AIM OF THE TASK:
Print the data that follows, exactly and completely.

[DATA BLOCK — start]

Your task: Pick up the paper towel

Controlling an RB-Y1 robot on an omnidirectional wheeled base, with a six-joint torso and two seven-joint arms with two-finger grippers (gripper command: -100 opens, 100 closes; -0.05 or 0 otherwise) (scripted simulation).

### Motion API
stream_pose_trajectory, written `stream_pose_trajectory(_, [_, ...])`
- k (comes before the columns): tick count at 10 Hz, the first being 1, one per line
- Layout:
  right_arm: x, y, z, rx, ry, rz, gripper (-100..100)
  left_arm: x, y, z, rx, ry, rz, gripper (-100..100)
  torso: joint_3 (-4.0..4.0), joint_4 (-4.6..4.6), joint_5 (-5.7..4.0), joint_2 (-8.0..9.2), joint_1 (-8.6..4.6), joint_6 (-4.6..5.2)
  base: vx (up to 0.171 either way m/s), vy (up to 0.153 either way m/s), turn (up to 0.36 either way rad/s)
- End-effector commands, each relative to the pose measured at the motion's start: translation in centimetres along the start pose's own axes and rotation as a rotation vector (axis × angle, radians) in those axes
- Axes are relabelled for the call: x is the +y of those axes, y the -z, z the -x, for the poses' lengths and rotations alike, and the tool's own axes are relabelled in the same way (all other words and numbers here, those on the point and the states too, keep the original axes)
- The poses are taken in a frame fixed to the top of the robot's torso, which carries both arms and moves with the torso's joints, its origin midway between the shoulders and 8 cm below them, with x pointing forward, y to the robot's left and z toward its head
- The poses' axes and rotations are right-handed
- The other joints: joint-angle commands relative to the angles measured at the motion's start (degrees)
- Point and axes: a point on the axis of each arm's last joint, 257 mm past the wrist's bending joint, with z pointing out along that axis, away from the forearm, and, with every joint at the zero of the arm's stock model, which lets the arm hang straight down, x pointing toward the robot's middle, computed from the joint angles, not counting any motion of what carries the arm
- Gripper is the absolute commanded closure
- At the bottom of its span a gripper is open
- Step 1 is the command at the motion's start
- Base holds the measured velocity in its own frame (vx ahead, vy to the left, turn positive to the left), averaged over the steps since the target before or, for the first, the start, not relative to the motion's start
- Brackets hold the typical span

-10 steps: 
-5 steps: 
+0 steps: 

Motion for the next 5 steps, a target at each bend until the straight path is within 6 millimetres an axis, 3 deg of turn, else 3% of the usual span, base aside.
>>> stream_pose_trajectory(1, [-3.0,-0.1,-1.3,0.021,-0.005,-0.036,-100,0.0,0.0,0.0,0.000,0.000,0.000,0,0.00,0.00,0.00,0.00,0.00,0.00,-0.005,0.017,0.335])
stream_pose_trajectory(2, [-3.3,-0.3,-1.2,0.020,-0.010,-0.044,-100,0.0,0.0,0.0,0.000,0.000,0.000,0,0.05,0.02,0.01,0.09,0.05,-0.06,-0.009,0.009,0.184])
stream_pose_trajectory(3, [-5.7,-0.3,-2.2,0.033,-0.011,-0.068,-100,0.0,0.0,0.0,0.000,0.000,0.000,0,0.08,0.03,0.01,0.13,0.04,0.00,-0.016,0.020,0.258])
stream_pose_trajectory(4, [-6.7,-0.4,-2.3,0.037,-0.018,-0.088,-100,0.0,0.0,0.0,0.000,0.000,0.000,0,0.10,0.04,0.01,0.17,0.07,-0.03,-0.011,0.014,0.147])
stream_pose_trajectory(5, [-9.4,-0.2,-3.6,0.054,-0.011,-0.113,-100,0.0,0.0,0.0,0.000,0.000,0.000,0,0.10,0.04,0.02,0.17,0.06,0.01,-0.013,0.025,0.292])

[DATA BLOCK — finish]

OUTPUT FOR THIS EXERCISE:
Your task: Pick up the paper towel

Controlling an RB-Y1 robot on an omnidirectional wheeled base, with a six-joint torso and two seven-joint arms with two-finger grippers (gripper command: -100 opens, 100 closes; -0.05 or 0 otherwise) (scripted simulation).

### Motion API
stream_pose_trajectory, written `stream_pose_trajectory(_, [_, ...])`
- k (comes before the columns): tick count at 10 Hz, the first being 1, one per line
- Layout:
  right_arm: x, y, z, rx, ry, rz, gripper (-100..100)
  left_arm: x, y, z, rx, ry, rz, gripper (-100..100)
  torso: joint_3 (-4.0..4.0), joint_4 (-4.6..4.6), joint_5 (-5.7..4.0), joint_2 (-8.0..9.2), joint_1 (-8.6..4.6), joint_6 (-4.6..5.2)
  base: vx (up to 0.171 either way m/s), vy (up to 0.153 either way m/s), turn (up to 0.36 either way rad/s)
- End-effector commands, each relative to the pose measured at the motion's start: translation in centimetres along the start pose's own axes and rotation as a rotation vector (axis × angle, radians) in those axes
- Axes are relabelled for the call: x is the +y of those axes, y the -z, z the -x, for the poses' lengths and rotations alike, and the tool's own axes are relabelled in the same way (all other words and numbers here, those on the point and the states too, keep the original axes)
- The poses are taken in a frame fixed to the top of the robot's torso, which carries both arms and moves with the torso's joints, its origin midway between the shoulders and 8 cm below them, with x pointing forward, y to the robot's left and z toward its head
- The poses' axes and rotations are right-handed
- The other joints: joint-angle commands relative to the angles measured at the motion's start (degrees)
- Point and axes: a point on the axis of each arm's last joint, 257 mm past the wrist's bending joint, with z pointing out along that axis, away from the forearm, and, with every joint at the zero of the arm's stock model, which lets the arm hang straight down, x pointing toward the robot's middle, computed from the joint angles, not counting any motion of what carries the arm
- Gripper is the absolute commanded closure
- At the bottom of its span a gripper is open
- Step 1 is the command at the motion's start
- Base holds the measured velocity in its own frame (vx ahead, vy to the left, turn positive to the left), averaged over the steps since the target before or, for the first, the start, not relative to the motion's start
- Brackets hold the typical span

-10 steps: 
-5 steps: 
+0 steps: 

Motion for the next 5 steps, a target at each bend until the straight path is within 6 millimetres an axis, 3 deg of turn, else 3% of the usual span, base aside.
>>> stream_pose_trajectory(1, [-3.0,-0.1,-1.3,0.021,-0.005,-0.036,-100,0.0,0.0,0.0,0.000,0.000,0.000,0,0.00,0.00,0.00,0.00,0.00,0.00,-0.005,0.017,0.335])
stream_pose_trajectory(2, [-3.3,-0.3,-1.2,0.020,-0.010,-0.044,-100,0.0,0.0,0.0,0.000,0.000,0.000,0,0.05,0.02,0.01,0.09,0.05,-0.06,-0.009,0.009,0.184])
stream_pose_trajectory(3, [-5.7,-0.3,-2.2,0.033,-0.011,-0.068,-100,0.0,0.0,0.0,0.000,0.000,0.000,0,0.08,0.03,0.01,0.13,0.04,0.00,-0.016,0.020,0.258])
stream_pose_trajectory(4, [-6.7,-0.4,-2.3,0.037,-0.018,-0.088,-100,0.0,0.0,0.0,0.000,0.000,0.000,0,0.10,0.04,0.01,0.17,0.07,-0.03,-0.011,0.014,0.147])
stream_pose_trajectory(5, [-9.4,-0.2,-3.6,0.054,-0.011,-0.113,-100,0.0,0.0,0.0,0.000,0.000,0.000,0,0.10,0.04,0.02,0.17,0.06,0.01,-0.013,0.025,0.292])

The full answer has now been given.